[Dataset entries]
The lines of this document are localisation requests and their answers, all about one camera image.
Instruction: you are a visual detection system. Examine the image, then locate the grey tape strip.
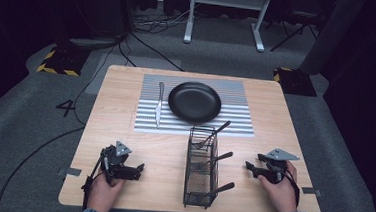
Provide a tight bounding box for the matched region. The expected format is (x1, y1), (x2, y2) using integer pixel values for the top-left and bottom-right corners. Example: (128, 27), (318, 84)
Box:
(301, 186), (324, 198)
(57, 165), (82, 179)

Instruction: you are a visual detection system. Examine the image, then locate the black-handled cutlery piece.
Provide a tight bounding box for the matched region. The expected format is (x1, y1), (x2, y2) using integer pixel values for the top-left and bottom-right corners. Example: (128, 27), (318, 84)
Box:
(203, 179), (236, 199)
(197, 149), (235, 170)

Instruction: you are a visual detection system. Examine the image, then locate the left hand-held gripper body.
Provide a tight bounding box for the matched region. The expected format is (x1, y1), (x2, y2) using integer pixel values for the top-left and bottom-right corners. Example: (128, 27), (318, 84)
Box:
(98, 139), (134, 184)

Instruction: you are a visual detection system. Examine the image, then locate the thick black floor cable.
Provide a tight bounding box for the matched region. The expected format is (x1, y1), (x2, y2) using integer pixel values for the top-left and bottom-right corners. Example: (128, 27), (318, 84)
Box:
(0, 120), (86, 212)

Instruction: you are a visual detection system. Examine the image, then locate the person's right hand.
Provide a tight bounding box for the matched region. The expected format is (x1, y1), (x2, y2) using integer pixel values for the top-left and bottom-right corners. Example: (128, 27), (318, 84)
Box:
(255, 158), (302, 212)

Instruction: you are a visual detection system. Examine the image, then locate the bundle of floor cables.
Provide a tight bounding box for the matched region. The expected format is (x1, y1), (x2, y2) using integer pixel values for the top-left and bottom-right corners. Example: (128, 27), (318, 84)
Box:
(131, 3), (191, 38)

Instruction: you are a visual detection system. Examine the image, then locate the yellow-black striped stand base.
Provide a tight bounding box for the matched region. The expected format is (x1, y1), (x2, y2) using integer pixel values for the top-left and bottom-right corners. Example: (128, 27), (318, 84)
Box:
(271, 66), (320, 98)
(36, 42), (92, 79)

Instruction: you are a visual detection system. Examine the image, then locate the black-handled fork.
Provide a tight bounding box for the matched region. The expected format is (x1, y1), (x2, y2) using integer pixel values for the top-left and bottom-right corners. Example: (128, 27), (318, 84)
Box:
(194, 118), (232, 152)

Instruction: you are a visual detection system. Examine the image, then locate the silver table knife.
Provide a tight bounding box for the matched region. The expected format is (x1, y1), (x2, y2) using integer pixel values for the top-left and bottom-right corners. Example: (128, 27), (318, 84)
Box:
(153, 81), (167, 130)

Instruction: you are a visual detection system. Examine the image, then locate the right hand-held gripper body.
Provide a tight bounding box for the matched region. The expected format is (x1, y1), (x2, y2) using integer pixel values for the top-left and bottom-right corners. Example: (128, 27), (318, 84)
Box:
(261, 146), (301, 187)

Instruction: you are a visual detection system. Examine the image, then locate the right hand-held gripper cable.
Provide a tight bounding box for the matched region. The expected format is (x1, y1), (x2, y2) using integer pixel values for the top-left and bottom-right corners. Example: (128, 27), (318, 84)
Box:
(277, 165), (303, 209)

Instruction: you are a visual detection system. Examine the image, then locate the black round plate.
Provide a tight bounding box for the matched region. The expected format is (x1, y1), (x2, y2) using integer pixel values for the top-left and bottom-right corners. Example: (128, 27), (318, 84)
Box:
(166, 80), (225, 125)

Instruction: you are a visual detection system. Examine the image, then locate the thin black floor cable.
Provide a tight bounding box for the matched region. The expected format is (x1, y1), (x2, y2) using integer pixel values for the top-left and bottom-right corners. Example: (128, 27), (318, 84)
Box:
(116, 30), (189, 73)

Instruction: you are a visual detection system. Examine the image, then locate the dark grey column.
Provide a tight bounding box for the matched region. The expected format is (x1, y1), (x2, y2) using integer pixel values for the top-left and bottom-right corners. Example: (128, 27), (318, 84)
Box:
(299, 0), (367, 79)

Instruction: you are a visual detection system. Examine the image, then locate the black wire cutlery basket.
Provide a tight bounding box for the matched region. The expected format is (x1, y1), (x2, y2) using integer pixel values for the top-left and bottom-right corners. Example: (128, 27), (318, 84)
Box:
(182, 124), (225, 211)

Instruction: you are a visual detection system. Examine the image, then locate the hand-held gripper cable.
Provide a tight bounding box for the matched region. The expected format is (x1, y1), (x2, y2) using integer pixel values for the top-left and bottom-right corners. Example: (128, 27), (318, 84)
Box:
(78, 148), (108, 212)
(277, 165), (303, 209)

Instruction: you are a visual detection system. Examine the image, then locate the left hand-held gripper cable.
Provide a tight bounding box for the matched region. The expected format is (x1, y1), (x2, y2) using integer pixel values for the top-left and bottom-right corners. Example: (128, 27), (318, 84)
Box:
(78, 148), (108, 212)

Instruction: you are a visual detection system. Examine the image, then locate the person's left hand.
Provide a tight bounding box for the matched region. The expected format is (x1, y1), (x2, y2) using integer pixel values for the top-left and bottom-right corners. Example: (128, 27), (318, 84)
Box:
(85, 170), (127, 212)

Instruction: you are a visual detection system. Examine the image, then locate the black tripod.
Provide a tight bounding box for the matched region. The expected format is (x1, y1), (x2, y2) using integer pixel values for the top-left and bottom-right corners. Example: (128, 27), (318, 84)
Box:
(269, 6), (321, 56)

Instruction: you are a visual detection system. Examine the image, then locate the grey striped placemat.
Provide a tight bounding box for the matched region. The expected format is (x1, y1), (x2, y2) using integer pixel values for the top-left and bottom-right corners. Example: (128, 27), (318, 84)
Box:
(133, 72), (259, 141)

WHAT THE TASK REQUIRES.
Where in the records above does the word "grey" appear? Copy each line that holds it.

OUTPUT FOR THIS EXERCISE.
Instruction: you are a visual detection system. Examine the image, then locate the grey tape strip.
Instruction: you are a visual detection system. Examine the image, then locate the dark grey column.
Instruction: you are a visual detection system. Examine the image, then locate the grey striped placemat.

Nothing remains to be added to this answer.